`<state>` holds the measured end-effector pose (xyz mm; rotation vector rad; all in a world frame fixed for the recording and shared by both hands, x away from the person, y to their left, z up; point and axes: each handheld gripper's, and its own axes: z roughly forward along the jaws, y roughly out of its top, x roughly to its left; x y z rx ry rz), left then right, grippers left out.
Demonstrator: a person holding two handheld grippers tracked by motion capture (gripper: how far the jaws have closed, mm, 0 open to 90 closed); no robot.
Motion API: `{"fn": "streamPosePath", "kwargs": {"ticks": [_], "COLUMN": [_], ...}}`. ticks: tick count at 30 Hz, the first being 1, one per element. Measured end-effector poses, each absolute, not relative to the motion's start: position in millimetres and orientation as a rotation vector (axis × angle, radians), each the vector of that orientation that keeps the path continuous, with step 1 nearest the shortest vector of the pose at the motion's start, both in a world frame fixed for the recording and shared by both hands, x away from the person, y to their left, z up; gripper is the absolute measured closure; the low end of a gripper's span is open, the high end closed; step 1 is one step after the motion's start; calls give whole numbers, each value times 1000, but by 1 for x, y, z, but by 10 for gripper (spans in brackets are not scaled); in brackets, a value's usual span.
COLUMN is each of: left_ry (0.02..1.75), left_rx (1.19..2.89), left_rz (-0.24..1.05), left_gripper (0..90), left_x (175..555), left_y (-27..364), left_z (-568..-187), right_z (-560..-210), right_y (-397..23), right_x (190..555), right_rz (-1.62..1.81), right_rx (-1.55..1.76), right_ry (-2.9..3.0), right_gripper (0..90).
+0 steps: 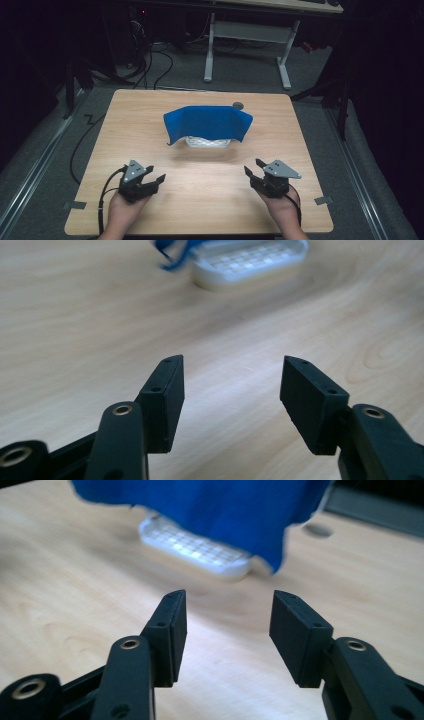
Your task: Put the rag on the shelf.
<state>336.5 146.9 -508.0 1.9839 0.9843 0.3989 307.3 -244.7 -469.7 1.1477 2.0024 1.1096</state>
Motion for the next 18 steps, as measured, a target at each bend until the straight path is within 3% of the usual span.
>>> {"fn": "streamPosePath", "kwargs": {"ticks": [8,10,18], "left_ry": [827,842,835], "left_rx": [2157,2121,2105], "left_rz": [350,324,334], "left_gripper": [430,431,434], "left_x": [322,317,319], "left_y": [98,93,102], "left_z": [-534,-536,-529], "right_z": [-511,-517,-520], "right_y": [-224,-220,-223], "right_x": [301,303,306], "right_rz": [1077,1031,1033], "right_rx": [1178,1127,1103], "right_ry": [2086,2139,2161], "right_gripper": [484,483,483]}}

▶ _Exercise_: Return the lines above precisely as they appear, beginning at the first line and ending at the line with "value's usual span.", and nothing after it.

▶ _Final answer_:
`<state>` holds the measured end-effector pose (xyz mm; rotation vector rad; all in a world frame fixed for the recording and shared by both hands, x away from the person, y to their left, z up; point and axes: each handheld gripper's, and its own axes: z roughly forward along the jaws, y roughly out of its top, x roughly to its left; x y z rx ry rz), left then right, grippers left out.
Demonstrator: a person holding two handheld grippers tracked by motion capture (gripper: how far the jaws have closed, mm, 0 open to 90 closed); no robot.
Motion API: `{"fn": "streamPosePath", "kwargs": {"ticks": [_], "COLUMN": [_], ...}}`. ticks: tick count at 30 Hz, the first being 1, one per element. Measured end-effector poses, each absolute, not relative to the motion's start: position in millimetres and orientation as a rotation vector (axis × angle, radians), each the vector of that orientation that keeps the path continuous, with step 1 nearest the shortest vector of the pose at the motion's start, both in a world frame fixed for the recording and shared by both hands, x away from the person, y to their left, z up; gripper is the absolute measured closure; the low end of a gripper's span is open, the high end closed; step 1 is one step after the motion's start; calls give whole numbers, each value times 1000, but by 1 for x, y, z, but by 10 for gripper (spans in brackets are not scaled); in brackets, a value's usual span.

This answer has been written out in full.